By Zachary Gorchow
President of Michigan Operations
Posted: October 14, 2013 5:05 PM
Michigan Economic Development Corporation CEO Michael Finney recently defended his agency from critical news media coverage it received after an audit showed the MEDC had reported inaccurate figures about the number of jobs created through the 21st Century Jobs Trust Fund.
The audit showed that the MEDC had reported to the Legislature that one of the funds in the program had 75 percent of fund recipients meet their job creation targets when in fact just 19 percent had done so. Still, Mr. Finney pushed back in a media counteroffensive, insisting his staff had not inflated jobs numbers, saying the 19 percent was largely the result of one firm filing for bankruptcy and noting the audit described the MEDC’s management of the fund as effective.
In a letter to the editor in the Detroit Free Press and at a hearing before skeptical lawmakers, Mr. Finney took pains to note the program was created during the administration of former Governor Jennifer Granholm. He did not mention Ms. Granholm’s name, but there was no mistaking whom he meant when he said “different administration.”
But Treasurer Andy Dillon’s testimony under oath, as part of the Detroit bankruptcy case, unearthed an uncomfortable development Friday in Mr. Finney’s attempt to hang problems stemming from the 21st Century Jobs Fund on Ms. Granholm. It turns out Mr. Dillon first met Mr. Snyder as Mr. Dillon was working with now-U.S. Rep. Bill Huizenga (R-Zeeland), then a state rep, on the 21st Century Jobs Fund legislation.
“I drove to Ann Arbor to meet him because Governor Granholm at the time had announced the 21st Century Jobs Fund plan, I had a private equity background, but not a venture capital background and his name came to me as someone who understood venture capital,” Mr. Dillon said, according to a draft transcript of the deposition. “I asked for a meeting, drove to Ann Arbor, we met for (a) half-hour to an hour, and I incorporated his thoughts and ideas into the 21st century jobs plans.”

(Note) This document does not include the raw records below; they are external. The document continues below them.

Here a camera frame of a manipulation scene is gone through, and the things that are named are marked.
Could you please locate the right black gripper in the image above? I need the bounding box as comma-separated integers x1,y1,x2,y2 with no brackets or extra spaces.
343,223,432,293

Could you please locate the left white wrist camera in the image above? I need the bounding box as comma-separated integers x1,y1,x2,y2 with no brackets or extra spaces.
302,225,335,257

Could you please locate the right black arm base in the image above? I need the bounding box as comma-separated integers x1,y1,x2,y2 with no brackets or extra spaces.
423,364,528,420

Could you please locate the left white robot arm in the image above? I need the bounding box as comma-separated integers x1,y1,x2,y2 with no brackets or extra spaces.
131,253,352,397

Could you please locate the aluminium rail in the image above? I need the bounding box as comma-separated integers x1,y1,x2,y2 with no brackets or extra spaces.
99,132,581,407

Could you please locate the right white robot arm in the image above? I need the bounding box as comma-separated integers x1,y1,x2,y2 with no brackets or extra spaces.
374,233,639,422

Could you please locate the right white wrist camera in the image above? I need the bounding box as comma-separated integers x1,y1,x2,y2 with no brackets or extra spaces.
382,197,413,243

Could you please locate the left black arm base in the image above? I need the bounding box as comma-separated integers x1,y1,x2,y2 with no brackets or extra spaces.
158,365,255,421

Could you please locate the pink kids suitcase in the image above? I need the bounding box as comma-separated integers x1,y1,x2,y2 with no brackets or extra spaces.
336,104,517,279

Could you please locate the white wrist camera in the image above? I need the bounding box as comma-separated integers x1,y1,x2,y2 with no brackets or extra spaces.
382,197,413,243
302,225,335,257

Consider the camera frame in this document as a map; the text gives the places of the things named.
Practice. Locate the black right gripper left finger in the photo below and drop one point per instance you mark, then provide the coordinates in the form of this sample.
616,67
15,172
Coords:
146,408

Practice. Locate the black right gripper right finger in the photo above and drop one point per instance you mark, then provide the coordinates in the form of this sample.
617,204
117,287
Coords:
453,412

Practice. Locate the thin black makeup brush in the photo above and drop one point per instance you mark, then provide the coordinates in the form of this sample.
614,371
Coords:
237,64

Now, a 30- to 60-minute meeting is not the same as developing and implementing the program, as the Granholm administration did.
Still, Mr. Dillon’s mini-revelation complicates the message Mr. Finney has been emphasizing and serves as a reminder that a top Snyder administration official (albeit one who will soon depart), Mr. Dillon, was instrumental in putting that program together.